Goal of the exercise
Exact copies of all the lines below are wanted, without a single picture.

Available data
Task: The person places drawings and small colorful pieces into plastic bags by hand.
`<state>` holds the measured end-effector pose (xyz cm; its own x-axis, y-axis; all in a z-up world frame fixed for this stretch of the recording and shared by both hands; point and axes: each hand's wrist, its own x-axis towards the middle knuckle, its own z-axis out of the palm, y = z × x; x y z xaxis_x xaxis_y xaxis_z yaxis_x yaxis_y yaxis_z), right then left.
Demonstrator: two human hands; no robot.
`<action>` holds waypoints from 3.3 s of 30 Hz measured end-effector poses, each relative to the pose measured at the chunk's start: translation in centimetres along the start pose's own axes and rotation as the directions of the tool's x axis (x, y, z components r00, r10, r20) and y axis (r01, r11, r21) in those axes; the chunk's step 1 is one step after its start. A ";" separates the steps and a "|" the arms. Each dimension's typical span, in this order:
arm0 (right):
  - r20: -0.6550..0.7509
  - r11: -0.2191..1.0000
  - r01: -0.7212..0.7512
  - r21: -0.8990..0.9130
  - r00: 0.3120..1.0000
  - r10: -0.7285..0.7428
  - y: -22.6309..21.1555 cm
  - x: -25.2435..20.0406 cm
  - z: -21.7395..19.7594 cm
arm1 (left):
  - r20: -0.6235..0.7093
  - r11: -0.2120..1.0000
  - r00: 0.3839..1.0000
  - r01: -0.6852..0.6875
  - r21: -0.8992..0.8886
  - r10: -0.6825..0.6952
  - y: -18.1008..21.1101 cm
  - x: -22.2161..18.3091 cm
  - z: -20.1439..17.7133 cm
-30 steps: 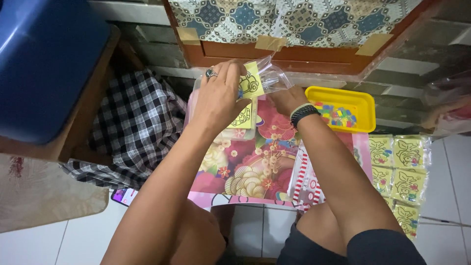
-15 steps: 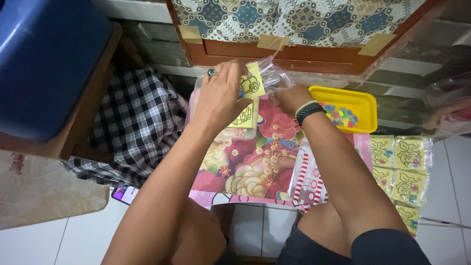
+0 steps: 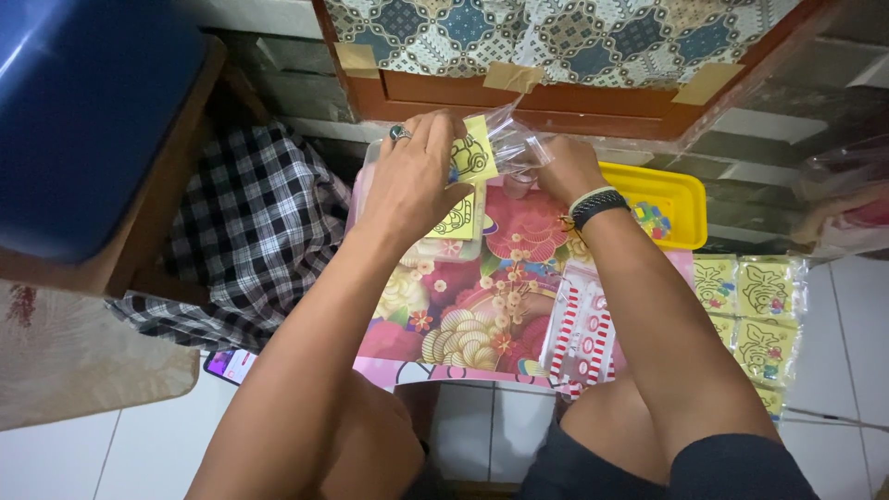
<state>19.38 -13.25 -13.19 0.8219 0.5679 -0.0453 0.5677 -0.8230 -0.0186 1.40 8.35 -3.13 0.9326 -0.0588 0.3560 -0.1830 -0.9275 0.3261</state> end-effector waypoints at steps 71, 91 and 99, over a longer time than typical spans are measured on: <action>-0.502 0.559 0.291 0.777 0.822 0.269 -0.5 -19.4 -13.6 | 0.262 0.342 0.959 0.283 -0.896 -0.106 10.1 1.4 1.3; -0.563 0.550 0.371 0.748 0.793 0.232 -1.7 -20.0 -15.5 | 0.276 0.110 0.934 0.306 -0.945 -0.227 11.7 1.7 -0.1; -0.451 0.322 0.324 0.890 0.738 0.502 -0.6 -19.5 -15.0 | 0.254 0.053 0.901 0.291 -0.955 -0.351 11.1 1.9 -0.4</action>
<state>3.73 -23.70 2.69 0.9132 0.0104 0.4074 0.4066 -0.0905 -0.9091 1.03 -1.92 1.48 0.9837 0.1790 -0.0166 -0.0359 0.2864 0.9574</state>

Response to this task
Task: The person places drawings and small colorful pieces into plastic bags by hand.
`<state>` holds the measured end-effector pose (xyz cm; its own x-axis, y-axis; all in a z-up world frame fixed for this stretch of the recording and shared by both hands; point and axes: each hand's wrist, its own x-axis towards the middle knuckle, its own z-axis out of the palm, y = z × x; x y z xaxis_x xaxis_y xaxis_z yaxis_x yaxis_y yaxis_z), right then left.
Demonstrator: two human hands; no robot.
`<action>` holds waypoints from 3.3 s of 30 Hz measured end-effector poses, each relative to the pose measured at the chunk's start: translation in centimetres along the start pose's own axes and rotation as the directions of the tool's x axis (x, y, z components r00, r10, r20) and y axis (r01, r11, r21) in those axes; the chunk's step 1 is one step after its start. A ";" separates the steps and a "|" the arms. Each dimension's typical span, in this order:
arm0 (right):
  - r20: -0.6550..0.7509
  - r11: -0.2191..1.0000
  - r01: -0.7212..0.7512
  - r21: -0.8990..0.9130
  - r00: 0.3120..1.0000
  - r10: -0.7285..0.7428
  - y: -22.6309..21.1555 cm
  - x: -25.2435..20.0406 cm
  - z: -21.7395..19.7594 cm
arm1 (left):
  - r20: -0.6235..0.7093
  - r11: -0.2120..1.0000
  - r00: 0.3839..1.0000
  - r01: -0.6852..0.6875
  - r21: -0.8992..0.8886
  - r10: -0.6825..0.6952
  - y: -18.1008..21.1101 cm
  - x: -22.2161..18.3091 cm
  - z: -20.1439..17.7133 cm
-30 steps: 
-15 steps: 
+0 steps: 
<state>19.38 -13.25 -13.19 0.8219 0.5679 -0.0453 0.5677 -0.8230 -0.0186 1.40 8.35 -3.13 0.9326 -0.0588 0.3560 -0.1830 -0.9275 0.3261</state> end-effector waypoints at steps 71, 91 and 99, over a longer time than typical spans are measured on: <action>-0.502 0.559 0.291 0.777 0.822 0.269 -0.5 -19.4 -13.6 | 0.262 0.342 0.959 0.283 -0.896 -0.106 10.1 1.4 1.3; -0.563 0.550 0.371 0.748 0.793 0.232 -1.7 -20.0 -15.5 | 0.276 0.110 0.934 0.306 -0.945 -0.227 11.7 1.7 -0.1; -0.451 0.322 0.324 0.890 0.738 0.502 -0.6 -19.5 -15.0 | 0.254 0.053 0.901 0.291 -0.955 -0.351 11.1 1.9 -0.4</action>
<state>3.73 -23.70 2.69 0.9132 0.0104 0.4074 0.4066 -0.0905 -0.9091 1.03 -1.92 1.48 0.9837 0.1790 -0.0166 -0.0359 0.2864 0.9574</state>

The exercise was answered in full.